## Task instructions
Reproduce the data word for word, keeping every line complete.

[Data extracted from a collection]
==================================================

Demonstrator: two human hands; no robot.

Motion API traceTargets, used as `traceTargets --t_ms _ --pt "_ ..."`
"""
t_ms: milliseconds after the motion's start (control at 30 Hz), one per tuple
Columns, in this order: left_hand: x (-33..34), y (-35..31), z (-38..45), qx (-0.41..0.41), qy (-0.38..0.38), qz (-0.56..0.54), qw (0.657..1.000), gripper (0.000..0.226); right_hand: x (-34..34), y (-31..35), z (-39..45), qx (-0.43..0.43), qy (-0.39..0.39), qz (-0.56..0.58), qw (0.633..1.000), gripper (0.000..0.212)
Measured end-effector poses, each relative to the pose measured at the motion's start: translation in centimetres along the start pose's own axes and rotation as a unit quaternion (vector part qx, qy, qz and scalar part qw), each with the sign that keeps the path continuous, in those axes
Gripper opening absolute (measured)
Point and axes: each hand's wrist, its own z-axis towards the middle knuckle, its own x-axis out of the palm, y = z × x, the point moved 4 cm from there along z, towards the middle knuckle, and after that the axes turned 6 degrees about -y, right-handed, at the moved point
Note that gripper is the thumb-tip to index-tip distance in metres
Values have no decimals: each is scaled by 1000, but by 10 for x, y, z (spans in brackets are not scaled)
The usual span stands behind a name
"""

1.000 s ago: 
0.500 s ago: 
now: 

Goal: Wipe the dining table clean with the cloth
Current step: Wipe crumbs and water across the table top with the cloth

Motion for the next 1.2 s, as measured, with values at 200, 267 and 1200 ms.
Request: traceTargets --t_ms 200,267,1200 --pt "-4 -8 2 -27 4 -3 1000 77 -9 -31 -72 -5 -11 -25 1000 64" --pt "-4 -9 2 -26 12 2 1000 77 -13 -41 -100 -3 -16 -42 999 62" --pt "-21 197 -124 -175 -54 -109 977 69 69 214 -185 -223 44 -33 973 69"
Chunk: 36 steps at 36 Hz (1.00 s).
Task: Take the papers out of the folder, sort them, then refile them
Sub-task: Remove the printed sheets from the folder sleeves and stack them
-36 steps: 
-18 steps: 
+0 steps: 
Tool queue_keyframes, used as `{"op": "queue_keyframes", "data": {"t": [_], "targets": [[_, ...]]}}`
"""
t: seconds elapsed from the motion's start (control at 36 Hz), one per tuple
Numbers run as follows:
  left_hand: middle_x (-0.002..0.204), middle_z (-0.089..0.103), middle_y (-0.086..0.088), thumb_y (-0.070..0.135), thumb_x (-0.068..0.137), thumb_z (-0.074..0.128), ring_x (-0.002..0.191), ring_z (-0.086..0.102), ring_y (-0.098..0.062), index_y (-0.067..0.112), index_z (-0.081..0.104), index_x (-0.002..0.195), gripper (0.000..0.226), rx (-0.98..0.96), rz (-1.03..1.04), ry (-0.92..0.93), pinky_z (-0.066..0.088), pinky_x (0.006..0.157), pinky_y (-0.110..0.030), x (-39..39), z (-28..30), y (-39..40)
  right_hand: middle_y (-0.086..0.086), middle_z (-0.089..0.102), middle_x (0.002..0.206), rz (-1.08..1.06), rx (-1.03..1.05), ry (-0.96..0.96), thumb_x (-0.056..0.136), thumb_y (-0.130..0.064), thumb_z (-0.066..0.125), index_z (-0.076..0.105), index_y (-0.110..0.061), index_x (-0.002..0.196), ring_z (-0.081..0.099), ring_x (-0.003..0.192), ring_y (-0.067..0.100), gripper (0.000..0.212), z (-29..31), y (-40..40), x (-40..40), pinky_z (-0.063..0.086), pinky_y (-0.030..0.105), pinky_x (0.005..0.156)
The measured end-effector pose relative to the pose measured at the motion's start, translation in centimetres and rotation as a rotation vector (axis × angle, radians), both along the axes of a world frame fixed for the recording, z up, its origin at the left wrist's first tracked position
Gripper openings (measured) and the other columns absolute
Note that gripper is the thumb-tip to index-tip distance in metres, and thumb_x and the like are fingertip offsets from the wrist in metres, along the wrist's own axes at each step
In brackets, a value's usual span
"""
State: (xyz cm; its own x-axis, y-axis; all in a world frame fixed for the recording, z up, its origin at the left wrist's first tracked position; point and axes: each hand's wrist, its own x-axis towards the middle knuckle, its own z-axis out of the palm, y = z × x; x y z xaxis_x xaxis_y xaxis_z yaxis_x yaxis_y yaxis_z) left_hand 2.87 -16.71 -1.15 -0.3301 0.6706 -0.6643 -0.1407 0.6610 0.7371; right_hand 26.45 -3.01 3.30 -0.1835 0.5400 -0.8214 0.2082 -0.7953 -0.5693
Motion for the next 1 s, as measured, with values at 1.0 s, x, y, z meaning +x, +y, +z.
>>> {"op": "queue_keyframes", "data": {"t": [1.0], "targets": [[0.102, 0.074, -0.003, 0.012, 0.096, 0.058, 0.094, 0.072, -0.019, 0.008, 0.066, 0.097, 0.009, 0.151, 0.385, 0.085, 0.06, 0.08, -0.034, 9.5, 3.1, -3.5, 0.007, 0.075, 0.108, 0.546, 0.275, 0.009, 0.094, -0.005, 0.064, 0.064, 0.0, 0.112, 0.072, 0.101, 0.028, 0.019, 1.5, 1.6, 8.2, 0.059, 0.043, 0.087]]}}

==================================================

## Task result
Demonstrator: two human hands; no robot.

Motion API traceTargets, used as `traceTargets --t_ms _ --pt "_ ..."`
"""
t_ms: milliseconds after the motion's start (control at 30 Hz), one per tuple
Columns, in this order: left_hand: x (-33..34), y (-35..31), z (-38..45), qx (-0.41..0.41), qy (-0.38..0.38), qz (-0.56..0.54), qw (0.657..1.000), gripper (0.000..0.226); right_hand: x (-34..34), y (-31..35), z (-39..45), qx (-0.43..0.43), qy (-0.39..0.39), qz (-0.56..0.58), qw (0.633..1.000), gripper (0.000..0.212)
Measured end-effector poses, each relative to the pose measured at the motion's start: translation in centimetres along the start pose's own axes and rotation as a unit quaternion (vector part qx, qy, qz and scalar part qw), each with the sign that keeps the path continuous, in those axes
Gripper opening absolute (measured)
Point and axes: each hand's wrist, its own z-axis towards the middle knuckle, its own x-axis out of the palm, y = z × x, the point moved 4 cm from there along z, towards the middle knuckle, and after that the axes turned 6 degrees about -y, right-handed, at the moved point
Note that gripper is the thumb-tip to index-tip distance in metres
Values have no decimals: each is scaled by 1000, but by 10 for x, y, z (spans in brackets are not scaled)
The usual span stands behind a name
"""

1.000 s ago: 
0.500 s ago: 
now: 

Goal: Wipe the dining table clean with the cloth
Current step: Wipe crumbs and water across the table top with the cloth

Motion for the next 1.2 s, as measured, with values at 200, 267 and 1200 ms.
Request: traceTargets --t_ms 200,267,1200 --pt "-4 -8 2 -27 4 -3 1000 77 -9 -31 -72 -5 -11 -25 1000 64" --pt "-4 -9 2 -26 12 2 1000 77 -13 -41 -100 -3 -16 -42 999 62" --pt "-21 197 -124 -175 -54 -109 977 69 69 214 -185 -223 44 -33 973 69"
Chunk: 36 steps at 36 Hz (1.00 s).
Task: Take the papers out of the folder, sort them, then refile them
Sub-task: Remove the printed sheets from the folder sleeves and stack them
-36 steps: 
-18 steps: 
+0 steps: 
Tool queue_keyframes, used as `{"op": "queue_keyframes", "data": {"t": [_], "targets": [[_, ...]]}}`
"""
t: seconds elapsed from the motion's start (control at 36 Hz), one per tuple
Numbers run as follows:
  left_hand: middle_x (-0.002..0.204), middle_z (-0.089..0.103), middle_y (-0.086..0.088), thumb_y (-0.070..0.135), thumb_x (-0.068..0.137), thumb_z (-0.074..0.128), ring_x (-0.002..0.191), ring_z (-0.086..0.102), ring_y (-0.098..0.062), index_y (-0.067..0.112), index_z (-0.081..0.104), index_x (-0.002..0.195), gripper (0.000..0.226), rx (-0.98..0.96), rz (-1.03..1.04), ry (-0.92..0.93), pinky_z (-0.066..0.088), pinky_x (0.006..0.157), pinky_y (-0.110..0.030), x (-39..39), z (-28..30), y (-39..40)
  right_hand: middle_y (-0.086..0.086), middle_z (-0.089..0.102), middle_x (0.002..0.206), rz (-1.08..1.06), rx (-1.03..1.05), ry (-0.96..0.96), thumb_x (-0.056..0.136), thumb_y (-0.130..0.064), thumb_z (-0.066..0.125), index_z (-0.076..0.105), index_y (-0.110..0.061), index_x (-0.002..0.196), ring_z (-0.081..0.099), ring_x (-0.003..0.192), ring_y (-0.067..0.100), gripper (0.000..0.212), z (-29..31), y (-40..40), x (-40..40), pinky_z (-0.063..0.086), pinky_y (-0.030..0.105), pinky_x (0.005..0.156)
The measured end-effector pose relative to the pose measured at the motion's start, translation in centimetres and rotation as a rotation vector (axis × angle, radians), both along the axes of a world frame fixed for the recording, z up, its origin at the left wrist's first tracked position
Gripper openings (measured) and the other columns absolute
Note that gripper is the thumb-tip to index-tip distance in metres, and thumb_x and the like are fingertip offsets from the wrist in metres, along the wrist's own axes at each step
In brackets, a value's usual span
"""
State: (xyz cm; its own x-axis, y-axis; all in a world frame fixed for the recording, z up, its origin at the left wrist's first tracked position; point and axes: each hand's wrist, its own x-axis towards the middle knuckle, its own z-axis out of the palm, y = z × x; x y z xaxis_x xaxis_y xaxis_z yaxis_x yaxis_y yaxis_z) left_hand 2.87 -16.71 -1.15 -0.3301 0.6706 -0.6643 -0.1407 0.6610 0.7371; right_hand 26.45 -3.01 3.30 -0.1835 0.5400 -0.8214 0.2082 -0.7953 -0.5693
Motion for the next 1 s, as measured, with values at 1.0 s, x, y, z meaning +x, +y, +z.
>>> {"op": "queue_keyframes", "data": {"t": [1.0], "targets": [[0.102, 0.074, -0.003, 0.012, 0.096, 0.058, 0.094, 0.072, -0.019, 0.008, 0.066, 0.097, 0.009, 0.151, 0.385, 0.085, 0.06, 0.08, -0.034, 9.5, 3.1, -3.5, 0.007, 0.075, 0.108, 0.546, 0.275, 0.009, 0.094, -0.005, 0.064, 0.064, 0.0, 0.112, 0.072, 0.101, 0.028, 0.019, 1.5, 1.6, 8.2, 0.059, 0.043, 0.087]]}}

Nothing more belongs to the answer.